▶ [Exercise] Beginning with the line that holds "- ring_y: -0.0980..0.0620" in the data below, give again every line through the one that holds "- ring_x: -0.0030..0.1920", exactly as written.

————

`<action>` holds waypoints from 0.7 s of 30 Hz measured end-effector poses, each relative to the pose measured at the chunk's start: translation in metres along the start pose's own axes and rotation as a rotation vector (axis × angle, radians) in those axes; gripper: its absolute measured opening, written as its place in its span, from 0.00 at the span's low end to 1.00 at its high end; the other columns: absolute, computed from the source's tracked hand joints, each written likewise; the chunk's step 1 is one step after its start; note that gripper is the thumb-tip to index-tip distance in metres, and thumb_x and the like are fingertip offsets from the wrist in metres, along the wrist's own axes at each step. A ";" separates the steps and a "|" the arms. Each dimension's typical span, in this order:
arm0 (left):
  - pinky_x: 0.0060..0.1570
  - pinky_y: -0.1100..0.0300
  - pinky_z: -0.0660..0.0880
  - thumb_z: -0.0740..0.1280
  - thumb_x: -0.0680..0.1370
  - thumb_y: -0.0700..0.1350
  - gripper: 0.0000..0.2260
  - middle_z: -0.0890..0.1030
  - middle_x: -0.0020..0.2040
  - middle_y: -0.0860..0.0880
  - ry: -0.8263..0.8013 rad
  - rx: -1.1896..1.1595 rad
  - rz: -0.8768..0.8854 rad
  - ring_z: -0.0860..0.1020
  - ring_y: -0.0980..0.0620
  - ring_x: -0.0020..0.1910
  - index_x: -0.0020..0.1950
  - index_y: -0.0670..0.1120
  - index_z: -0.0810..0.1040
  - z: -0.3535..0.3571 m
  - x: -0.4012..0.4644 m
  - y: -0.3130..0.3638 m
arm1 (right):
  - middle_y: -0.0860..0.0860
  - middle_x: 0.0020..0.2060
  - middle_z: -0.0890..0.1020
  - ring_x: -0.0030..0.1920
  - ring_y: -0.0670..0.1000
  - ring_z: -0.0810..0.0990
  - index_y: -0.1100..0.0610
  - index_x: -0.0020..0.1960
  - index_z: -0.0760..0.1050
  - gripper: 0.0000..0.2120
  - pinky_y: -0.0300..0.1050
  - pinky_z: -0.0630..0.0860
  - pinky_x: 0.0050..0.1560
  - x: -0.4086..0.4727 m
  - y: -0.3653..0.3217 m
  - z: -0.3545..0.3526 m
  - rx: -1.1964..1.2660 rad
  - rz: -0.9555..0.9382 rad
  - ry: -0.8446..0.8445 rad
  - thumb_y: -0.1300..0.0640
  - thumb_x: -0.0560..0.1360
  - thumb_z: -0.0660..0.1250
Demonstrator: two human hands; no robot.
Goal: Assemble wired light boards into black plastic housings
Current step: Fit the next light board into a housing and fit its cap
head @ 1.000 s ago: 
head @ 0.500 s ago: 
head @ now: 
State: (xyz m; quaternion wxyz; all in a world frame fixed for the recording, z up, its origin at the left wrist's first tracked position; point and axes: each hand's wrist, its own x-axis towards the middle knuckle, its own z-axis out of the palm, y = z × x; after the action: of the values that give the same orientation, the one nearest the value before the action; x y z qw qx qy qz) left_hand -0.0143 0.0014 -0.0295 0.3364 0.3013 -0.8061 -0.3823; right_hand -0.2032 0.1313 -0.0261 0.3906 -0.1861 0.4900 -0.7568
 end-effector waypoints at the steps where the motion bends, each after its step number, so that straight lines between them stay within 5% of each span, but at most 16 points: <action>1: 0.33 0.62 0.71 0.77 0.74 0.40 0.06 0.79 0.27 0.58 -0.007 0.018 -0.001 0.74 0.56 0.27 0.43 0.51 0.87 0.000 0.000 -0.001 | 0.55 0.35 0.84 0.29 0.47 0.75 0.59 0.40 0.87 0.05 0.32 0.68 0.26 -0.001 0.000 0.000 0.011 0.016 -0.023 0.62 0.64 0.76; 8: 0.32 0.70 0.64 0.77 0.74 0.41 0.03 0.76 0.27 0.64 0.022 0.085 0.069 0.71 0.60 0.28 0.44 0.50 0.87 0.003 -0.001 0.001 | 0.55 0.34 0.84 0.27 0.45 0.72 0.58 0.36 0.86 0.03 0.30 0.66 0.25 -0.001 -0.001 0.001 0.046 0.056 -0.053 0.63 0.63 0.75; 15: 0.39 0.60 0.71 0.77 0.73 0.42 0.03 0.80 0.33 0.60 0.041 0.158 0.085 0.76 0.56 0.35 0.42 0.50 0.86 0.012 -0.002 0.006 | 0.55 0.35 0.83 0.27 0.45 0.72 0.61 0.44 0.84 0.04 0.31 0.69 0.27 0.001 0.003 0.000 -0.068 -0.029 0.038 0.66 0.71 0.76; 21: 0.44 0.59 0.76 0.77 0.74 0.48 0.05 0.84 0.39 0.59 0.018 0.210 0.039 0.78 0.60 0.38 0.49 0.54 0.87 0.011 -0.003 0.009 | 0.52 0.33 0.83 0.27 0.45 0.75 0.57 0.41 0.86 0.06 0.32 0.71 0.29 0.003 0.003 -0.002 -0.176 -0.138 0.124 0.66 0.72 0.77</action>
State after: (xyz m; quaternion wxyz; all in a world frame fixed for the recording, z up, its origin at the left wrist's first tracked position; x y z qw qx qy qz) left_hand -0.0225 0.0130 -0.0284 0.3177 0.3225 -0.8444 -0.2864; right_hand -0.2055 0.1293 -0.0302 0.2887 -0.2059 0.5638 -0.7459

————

▶ [Written response]
  - ring_y: -0.0980..0.0620
  - ring_x: -0.0020..0.1910
  - index_x: -0.0020..0.1950
  - index_y: -0.0670..0.1120
  - index_z: -0.0810..0.1040
  - z: -0.3535..0.3571 m
  - x: -0.4012..0.4644 m
  - y: -0.3130..0.3638 m
arm1 (right):
  - middle_y: -0.0860..0.0860
  - middle_x: 0.0020..0.2060
  - middle_z: -0.0890..0.1020
  - ring_x: -0.0030..0.1920

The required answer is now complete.